Re: Problem with Vectors and STL/ATL in Visual C++ 2005

From:
"Tom Widmer [VC++ MVP]" <tom_usenet@hotmail.com>
Newsgroups:
microsoft.public.vc.atl,microsoft.public.vc.stl
Date:
Tue, 02 May 2006 10:37:37 +0100
Message-ID:
<u$YOOwcbGHA.724@TK2MSFTNGP05.phx.gbl>
Colin J Paterson wrote:

The code is used in the _NewEnum function as follows

STDMETHODIMP CmxTables::get__NewEnum(LPUNKNOWN *pVal)
{
AFX_MANAGE_STATE(AfxGetStaticModuleState())
EnumVar *pEnumerator;
long iNumElements;
pEnumerator = new EnumVar;
iNumElements = m_Tables.GetSize();
pEnumerator->Init(m_Tables.GetAddress(0), m_Tables.GetAddress(iNumElements),
NULL, AtlFlagNoCopy);
if (FAILED(pEnumerator->QueryInterface(IID_IUnknown, (void**)pVal)))
goto cleanup;
return S_OK;
cleanup:


Not much of a cleanup routine, is it? How about:
delete pEnumerator;

return E_INVALIDARG;
}

If I make the changes you say I get a Automation Error in Visual Basic when
it returns the empty variant. The get address function seems to deliberately
return past the the end of the vector as described in the MSDN for
CComEnumImpl::Init.
Here is the function (m_bReverse is always false).

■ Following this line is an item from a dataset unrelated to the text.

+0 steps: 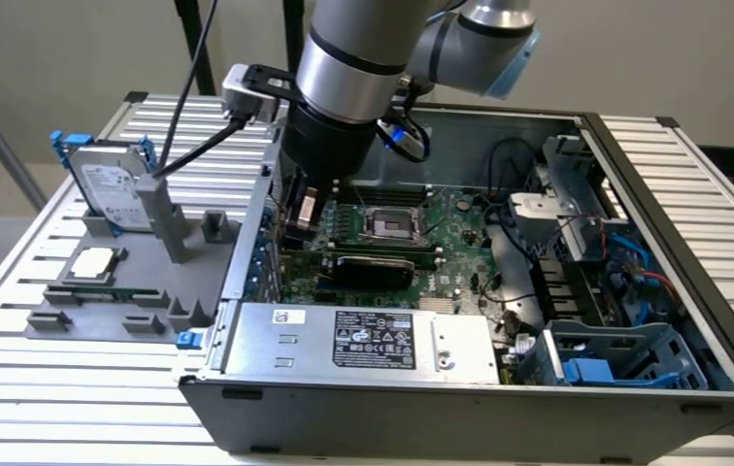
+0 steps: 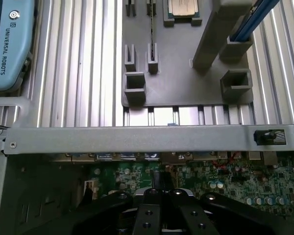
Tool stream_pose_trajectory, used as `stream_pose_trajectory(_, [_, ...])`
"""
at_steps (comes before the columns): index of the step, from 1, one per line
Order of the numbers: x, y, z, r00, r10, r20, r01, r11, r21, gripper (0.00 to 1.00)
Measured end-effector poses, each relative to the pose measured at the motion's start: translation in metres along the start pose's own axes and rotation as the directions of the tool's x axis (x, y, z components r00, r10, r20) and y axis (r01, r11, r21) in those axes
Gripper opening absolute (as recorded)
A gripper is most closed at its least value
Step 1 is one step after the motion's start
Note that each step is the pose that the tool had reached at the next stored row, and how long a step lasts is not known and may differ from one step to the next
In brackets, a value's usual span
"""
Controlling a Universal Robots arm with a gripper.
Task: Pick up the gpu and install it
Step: 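Press down on the gpu until it lock into place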
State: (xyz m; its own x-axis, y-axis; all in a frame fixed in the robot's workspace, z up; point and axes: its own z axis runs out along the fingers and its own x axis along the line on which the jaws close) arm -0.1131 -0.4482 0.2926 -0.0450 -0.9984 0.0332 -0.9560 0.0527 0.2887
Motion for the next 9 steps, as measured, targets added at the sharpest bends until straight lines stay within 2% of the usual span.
stream_pose_trajectory(9, [-0.0029,0.0014,0.0008,0.9997,0.024,0.0042,-0.024,0.9996,-0.0118,0.11])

VARIANT* CmxArray::GetAddress(long iIndex)
{
// deliberate index error here
if(!m_bReverse)
{
if(IsEmpty() || (iIndex < 0) || iIndex >= m_vector.size())
{
m_emptyVariant.vt = VT_I2;
m_emptyVariant.iVal = -1;
return &m_emptyVariant;
}
return &m_vector[iIndex].m_Variant;
}
else
{
if (IsEmpty() || (iIndex < 0) || iIndex >= m_deque.size())
{
m_emptyVariant.vt = VT_I2;
m_emptyVariant.iVal = -1;
return &m_emptyVariant;
}
return &m_deque[iIndex].m_Variant;
}
}

I stress, this worked fine in VC6


I have to say that it is terrible code, and very surprising that it
"worked fine". It would have been better had it crashed, so you could
have fixed the bugs back when it was written.

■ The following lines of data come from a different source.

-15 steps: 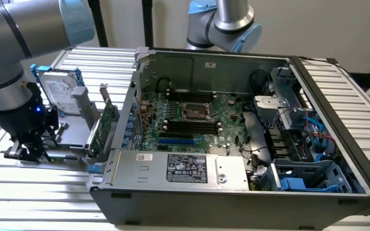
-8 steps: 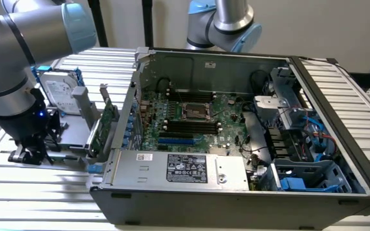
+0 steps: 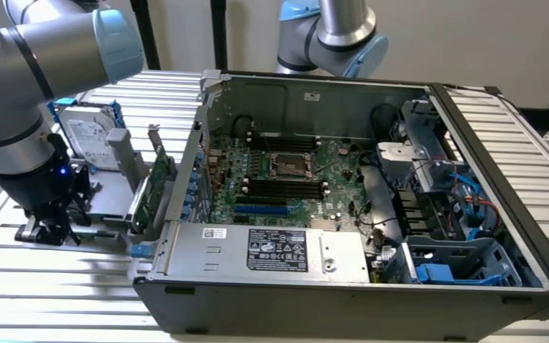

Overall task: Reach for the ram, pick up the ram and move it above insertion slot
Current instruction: 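Pick up the ram and move it above insertion slot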

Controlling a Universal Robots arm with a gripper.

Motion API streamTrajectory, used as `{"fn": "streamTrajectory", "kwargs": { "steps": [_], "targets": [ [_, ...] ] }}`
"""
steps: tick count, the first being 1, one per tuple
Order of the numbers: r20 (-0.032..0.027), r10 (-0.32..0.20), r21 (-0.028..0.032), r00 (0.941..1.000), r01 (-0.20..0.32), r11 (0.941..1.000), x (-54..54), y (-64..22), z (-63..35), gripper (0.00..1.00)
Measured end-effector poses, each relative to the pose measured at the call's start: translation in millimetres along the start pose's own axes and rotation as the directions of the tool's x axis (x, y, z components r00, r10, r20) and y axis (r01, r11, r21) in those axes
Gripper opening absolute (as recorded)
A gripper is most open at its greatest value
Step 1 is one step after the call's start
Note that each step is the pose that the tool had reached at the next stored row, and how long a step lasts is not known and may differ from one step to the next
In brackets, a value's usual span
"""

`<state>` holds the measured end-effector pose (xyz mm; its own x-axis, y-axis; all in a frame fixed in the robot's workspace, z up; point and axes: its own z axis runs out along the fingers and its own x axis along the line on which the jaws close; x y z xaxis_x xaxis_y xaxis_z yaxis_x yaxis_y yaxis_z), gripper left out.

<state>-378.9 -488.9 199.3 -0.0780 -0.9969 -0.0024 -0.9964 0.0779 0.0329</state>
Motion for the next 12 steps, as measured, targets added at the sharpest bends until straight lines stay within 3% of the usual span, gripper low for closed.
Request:
{"fn": "streamTrajectory", "kwargs": {
  "steps": [3, 5, 7, 8, 12],
  "targets": [
    [0.0000, -0.002, 0.0001, 1.0000, 0.002, 1.0000, -0.8, 0.3, 0.5, 0.42],
    [-0.0002, -0.003, -0.0001, 1.0000, 0.003, 1.0000, -1.0, 0.4, 0.6, 0.34],
    [-0.0003, -0.003, -0.0002, 1.0000, 0.003, 1.0000, -1.1, 0.4, 0.8, 0.34],
    [-0.0002, -0.003, -0.0001, 1.0000, 0.003, 1.0000, -1.1, 0.4, 0.9, 0.27],
    [-0.0001, -0.003, 0.0000, 1.0000, 0.003, 1.0000, -1.1, 0.4, 1.0, 0.27]
  ]
}}
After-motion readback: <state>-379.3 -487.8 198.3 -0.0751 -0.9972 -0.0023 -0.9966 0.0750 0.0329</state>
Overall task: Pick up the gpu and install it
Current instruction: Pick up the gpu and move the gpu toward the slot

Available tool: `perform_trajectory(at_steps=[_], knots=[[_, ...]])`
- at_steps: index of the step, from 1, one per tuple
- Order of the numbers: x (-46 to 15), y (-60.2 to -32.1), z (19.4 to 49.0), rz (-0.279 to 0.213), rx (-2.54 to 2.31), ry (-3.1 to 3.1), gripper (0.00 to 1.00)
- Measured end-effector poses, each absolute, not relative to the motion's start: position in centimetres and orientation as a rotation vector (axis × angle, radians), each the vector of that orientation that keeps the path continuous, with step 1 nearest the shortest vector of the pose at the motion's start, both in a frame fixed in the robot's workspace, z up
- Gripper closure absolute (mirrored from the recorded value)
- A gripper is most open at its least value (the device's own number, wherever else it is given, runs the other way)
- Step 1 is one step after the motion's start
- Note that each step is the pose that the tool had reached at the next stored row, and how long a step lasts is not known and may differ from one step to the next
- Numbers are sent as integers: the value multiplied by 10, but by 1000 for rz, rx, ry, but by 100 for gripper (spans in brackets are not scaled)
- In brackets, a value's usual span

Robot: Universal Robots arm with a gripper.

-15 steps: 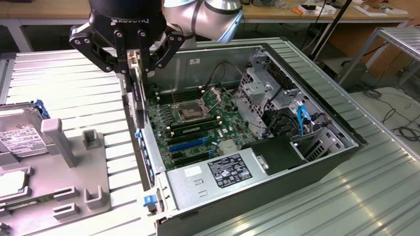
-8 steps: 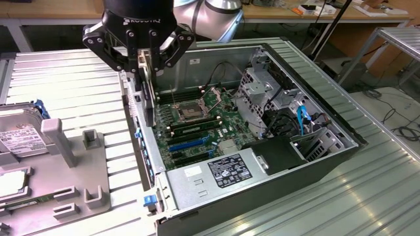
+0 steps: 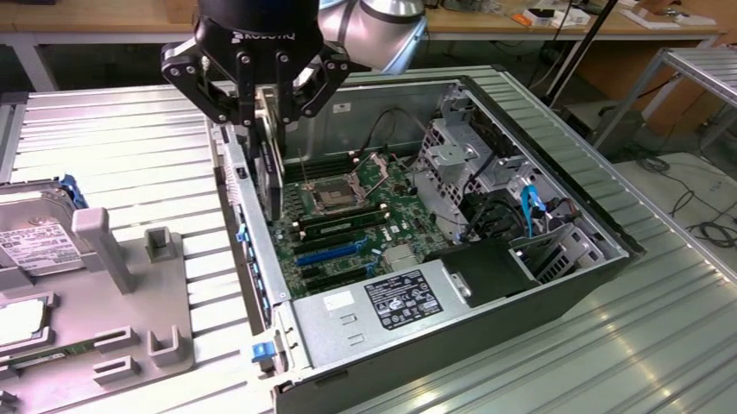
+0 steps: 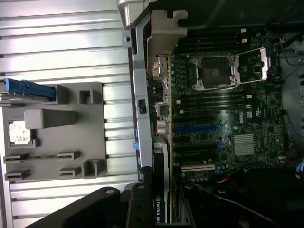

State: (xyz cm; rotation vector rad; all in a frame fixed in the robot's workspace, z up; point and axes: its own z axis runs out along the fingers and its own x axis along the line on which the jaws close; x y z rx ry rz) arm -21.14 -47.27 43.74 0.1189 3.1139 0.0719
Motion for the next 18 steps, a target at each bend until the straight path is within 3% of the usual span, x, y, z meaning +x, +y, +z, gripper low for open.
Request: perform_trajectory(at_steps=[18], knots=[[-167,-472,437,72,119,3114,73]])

  and if I make a change to get__NewEnum to

look for (iNumElements - 1) then I lose the last element from every
vector????


Right. You have several separate problems with your code:

1. It calls m_vector[m_vector.size()], which is not legal, and on a nice
implementation will crash. On a nasty implementation, it will return
garbage (which is what is happening on VC6 - fortunately you only use
the address of the garbage, so the code survives).

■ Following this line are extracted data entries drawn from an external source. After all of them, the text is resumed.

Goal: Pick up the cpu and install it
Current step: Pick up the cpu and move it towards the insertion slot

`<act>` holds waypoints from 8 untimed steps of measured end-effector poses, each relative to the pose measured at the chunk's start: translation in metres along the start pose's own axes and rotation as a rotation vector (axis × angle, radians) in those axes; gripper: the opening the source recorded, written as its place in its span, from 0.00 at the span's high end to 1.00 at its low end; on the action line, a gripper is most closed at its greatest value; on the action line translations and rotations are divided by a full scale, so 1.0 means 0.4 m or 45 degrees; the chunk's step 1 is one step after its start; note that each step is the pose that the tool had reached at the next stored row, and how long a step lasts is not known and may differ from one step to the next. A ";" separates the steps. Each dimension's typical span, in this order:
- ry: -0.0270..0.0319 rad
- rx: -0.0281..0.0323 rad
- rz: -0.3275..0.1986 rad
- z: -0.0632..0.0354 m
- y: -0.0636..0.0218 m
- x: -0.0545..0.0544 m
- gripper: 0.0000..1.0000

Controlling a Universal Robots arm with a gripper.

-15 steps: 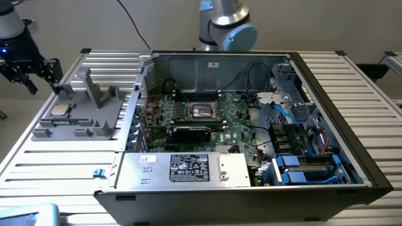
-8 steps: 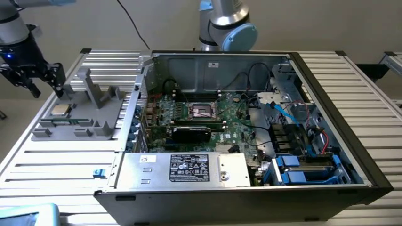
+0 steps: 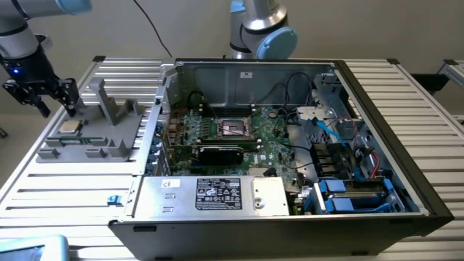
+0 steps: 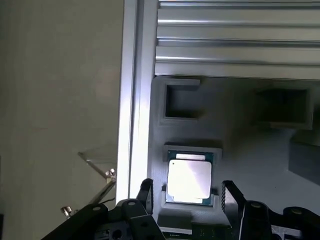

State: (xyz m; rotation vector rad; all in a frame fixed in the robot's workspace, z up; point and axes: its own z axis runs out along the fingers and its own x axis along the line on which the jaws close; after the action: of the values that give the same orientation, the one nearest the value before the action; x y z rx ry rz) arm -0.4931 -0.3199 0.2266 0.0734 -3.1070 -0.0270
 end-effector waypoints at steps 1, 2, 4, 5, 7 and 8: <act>-0.0001 0.0006 0.000 0.005 0.000 0.000 0.34; -0.0002 0.0012 0.000 0.009 0.000 -0.001 0.34; -0.0001 0.0023 0.000 0.018 0.000 -0.002 0.34; 0.0000 0.0028 0.000 0.021 -0.001 -0.004 0.34; 0.0003 0.0047 0.000 0.025 -0.001 -0.006 0.32; 0.0004 0.0049 0.000 0.025 -0.001 -0.006 0.32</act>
State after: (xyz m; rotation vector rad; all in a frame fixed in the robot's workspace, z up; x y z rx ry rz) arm -0.4908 -0.3199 0.2164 0.0734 -3.1069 -0.0210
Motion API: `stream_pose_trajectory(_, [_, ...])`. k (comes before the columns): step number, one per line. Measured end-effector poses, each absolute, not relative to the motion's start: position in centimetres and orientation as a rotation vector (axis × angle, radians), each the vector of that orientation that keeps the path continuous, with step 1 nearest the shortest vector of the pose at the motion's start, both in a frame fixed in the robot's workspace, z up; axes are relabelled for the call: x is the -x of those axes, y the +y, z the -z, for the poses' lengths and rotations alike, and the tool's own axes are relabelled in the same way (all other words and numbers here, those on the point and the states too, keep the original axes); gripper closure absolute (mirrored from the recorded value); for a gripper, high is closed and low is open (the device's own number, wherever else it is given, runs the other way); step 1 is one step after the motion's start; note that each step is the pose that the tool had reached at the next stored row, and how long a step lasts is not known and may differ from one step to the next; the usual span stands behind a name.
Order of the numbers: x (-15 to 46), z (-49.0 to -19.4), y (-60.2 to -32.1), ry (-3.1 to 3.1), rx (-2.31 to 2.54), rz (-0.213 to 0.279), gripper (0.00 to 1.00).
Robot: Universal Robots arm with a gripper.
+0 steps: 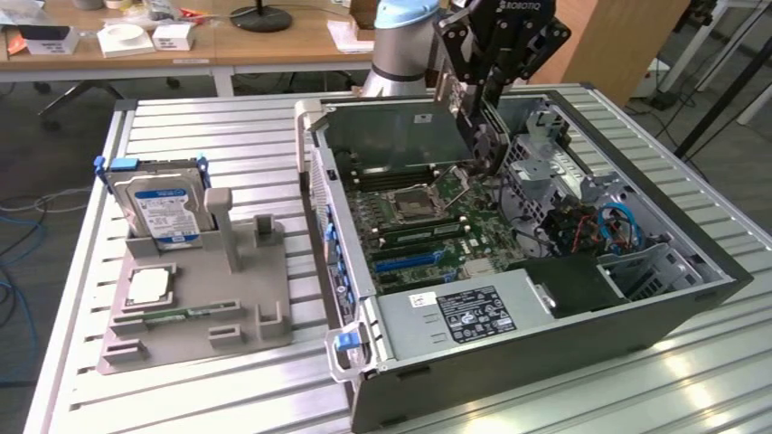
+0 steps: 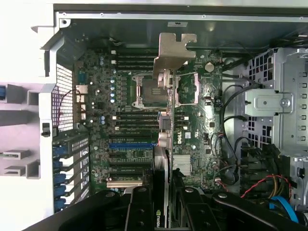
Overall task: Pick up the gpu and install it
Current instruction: 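Pick up the gpu and move the gpu toward the slot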
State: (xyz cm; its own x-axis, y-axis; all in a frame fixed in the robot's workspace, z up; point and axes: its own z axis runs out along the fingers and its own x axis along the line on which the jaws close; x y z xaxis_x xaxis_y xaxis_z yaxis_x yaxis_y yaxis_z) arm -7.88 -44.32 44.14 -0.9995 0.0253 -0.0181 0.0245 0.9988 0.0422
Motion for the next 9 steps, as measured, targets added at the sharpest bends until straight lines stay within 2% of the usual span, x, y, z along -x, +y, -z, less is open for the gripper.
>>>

2. The code uses the addresses into a vector (or deque) of
god-knows-whats in order to get a range of VARIANTs. e.g. if your vector
element type is this:

struct T
{
   VARIANT m_Variant;
   int foo;
};

it is never going to work, since if you do:

T t[2];
VARIANT* v = &t.m_Variant;
++v;
//here v points to foo, not a VARIANT

Even if your struct looks like this:
struct T
{
   VARIANT m_Variant;
};

it is possible that the struct will have padding, in which case it still
won't work.

3. You are potentially (if m_bReverse is true) using two pointers into a
deque to form a range. Since deque is not contiguous, this is never
going to work unless the two pointers happen to lie in the same segment
of the deque.

So do you understand the problems? Now you need a solution. Well, the
hack to leave the code still incorrect, but apparently working is this:

VARIANT* CmxArray::GetAddress(long iIndex)
{
if (m_bReverse)
{
   throw std::runtime_error(
     "CmxArray::GetAddress not supported for reverse");
}

if(IsEmpty() || (iIndex < 0) || iIndex >= m_vector.size())
{
   m_emptyVariant.vt = VT_I2;
   m_emptyVariant.iVal = -1;
   return &m_emptyVariant;
}
return &m_vector[0].m_Variant + iIndex;
}

To get it working properly, you need to remove this dodgy GetAddress
method entirely (which is never going to give you a range when working
with a deque), and instead use the appropriate class: CComEnumOnSTL.